◆ WHAT IS BEING ASKED
Please repeat every line below exactly, from the first to the last.

◆ DATA EXTRACT
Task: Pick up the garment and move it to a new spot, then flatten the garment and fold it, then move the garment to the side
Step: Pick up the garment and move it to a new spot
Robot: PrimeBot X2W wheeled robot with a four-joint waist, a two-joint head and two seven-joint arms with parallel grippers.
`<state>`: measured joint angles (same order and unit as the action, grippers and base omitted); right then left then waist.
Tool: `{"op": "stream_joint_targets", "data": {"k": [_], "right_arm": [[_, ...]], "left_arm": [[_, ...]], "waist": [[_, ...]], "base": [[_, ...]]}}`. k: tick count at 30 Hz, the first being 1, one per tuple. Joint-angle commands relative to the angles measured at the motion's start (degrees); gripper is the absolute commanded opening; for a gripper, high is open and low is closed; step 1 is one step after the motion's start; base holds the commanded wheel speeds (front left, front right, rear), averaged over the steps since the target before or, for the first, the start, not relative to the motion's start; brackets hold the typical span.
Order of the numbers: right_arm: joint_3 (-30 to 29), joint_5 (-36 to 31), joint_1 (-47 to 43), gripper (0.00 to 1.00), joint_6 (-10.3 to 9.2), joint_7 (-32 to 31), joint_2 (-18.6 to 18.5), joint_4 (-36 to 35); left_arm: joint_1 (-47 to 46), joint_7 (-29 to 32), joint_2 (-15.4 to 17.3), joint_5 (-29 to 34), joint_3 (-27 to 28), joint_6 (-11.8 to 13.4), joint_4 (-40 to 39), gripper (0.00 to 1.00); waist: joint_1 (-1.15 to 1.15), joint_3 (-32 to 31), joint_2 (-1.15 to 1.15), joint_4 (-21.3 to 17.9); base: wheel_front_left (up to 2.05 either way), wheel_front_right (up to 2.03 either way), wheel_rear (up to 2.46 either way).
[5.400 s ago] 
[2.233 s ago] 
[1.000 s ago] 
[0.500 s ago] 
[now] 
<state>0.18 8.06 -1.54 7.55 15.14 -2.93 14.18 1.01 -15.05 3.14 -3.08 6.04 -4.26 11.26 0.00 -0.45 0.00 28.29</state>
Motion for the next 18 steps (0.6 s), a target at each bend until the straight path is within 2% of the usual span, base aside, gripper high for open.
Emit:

◆ WRITTEN REPLY
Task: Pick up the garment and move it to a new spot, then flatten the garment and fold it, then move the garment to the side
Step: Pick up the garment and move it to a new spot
Robot: PrimeBot X2W wheeled robot with a four-joint waist, a two-joint head and two seven-joint arms with parallel grippers.
`<state>`: measured joint angles (same order and unit as the action, grippers and base omitted); right then left then waist.
Tool: `{"op": "stream_joint_targets", "data": {"k": [_], "right_arm": [[_, ...]], "left_arm": [[_, ...]], "waist": [[_, ...]], "base": [[_, ...]]}}`. k: tick count at 30 Hz, the first being 1, one per tuple. Joint-angle commands relative to the angles measured at the motion's start (degrees); gripper is the absolute commanded opening; for a gripper, high is open and low is closed; step 1 is one step after the motion's start; base holds the commanded wheel speeds (front left, front right, rear), averaged over the steps since the target before or, for the first, the start, not relative to the motion's start; brackets hold the typical span.
Order of the numbers: right_arm: joint_3 (-30 to 29), joint_5 (-36 to 31), joint_1 (-47 to 43), gripper (0.00 to 1.00), joint_6 (-10.3 to 9.2), joint_7 (-32 to 31), joint_2 (-18.6 to 18.5), joint_4 (-36 to 35); left_arm: joint_1 (-47 to 46), joint_7 (-29 to 32), joint_2 (-15.4 to 17.3), joint_5 (-29 to 34), joint_3 (-27 to 28), joint_6 (-11.8 to 13.4), joint_4 (-40 to 39), gripper (0.00 to 1.00); waist: joint_1 (-1.15 to 1.15), joint_3 (-32 to 31), joint_2 (-1.15 to 1.15), joint_4 (-21.3 to 17.9); base: wheel_front_left (up to 2.05 either way), wheel_front_right (up to 2.03 either way), wheel_rear (up to 2.46 either way).
[5.400 s ago] 
[2.233 s ago] 
[1.000 s ago] 
[0.500 s ago] 
[now] 
<state>0.18 8.06 -1.54 7.55 15.14 -2.93 14.18 1.01 -15.05 3.14 -3.08 6.04 -4.26 11.26 0.00 -0.45 0.00 28.29</state>
Motion for the next 18 steps (0.6 s), a target at each bend until the straight path is within 2% of the usual span, base aside, gripper high for open.
Emit:

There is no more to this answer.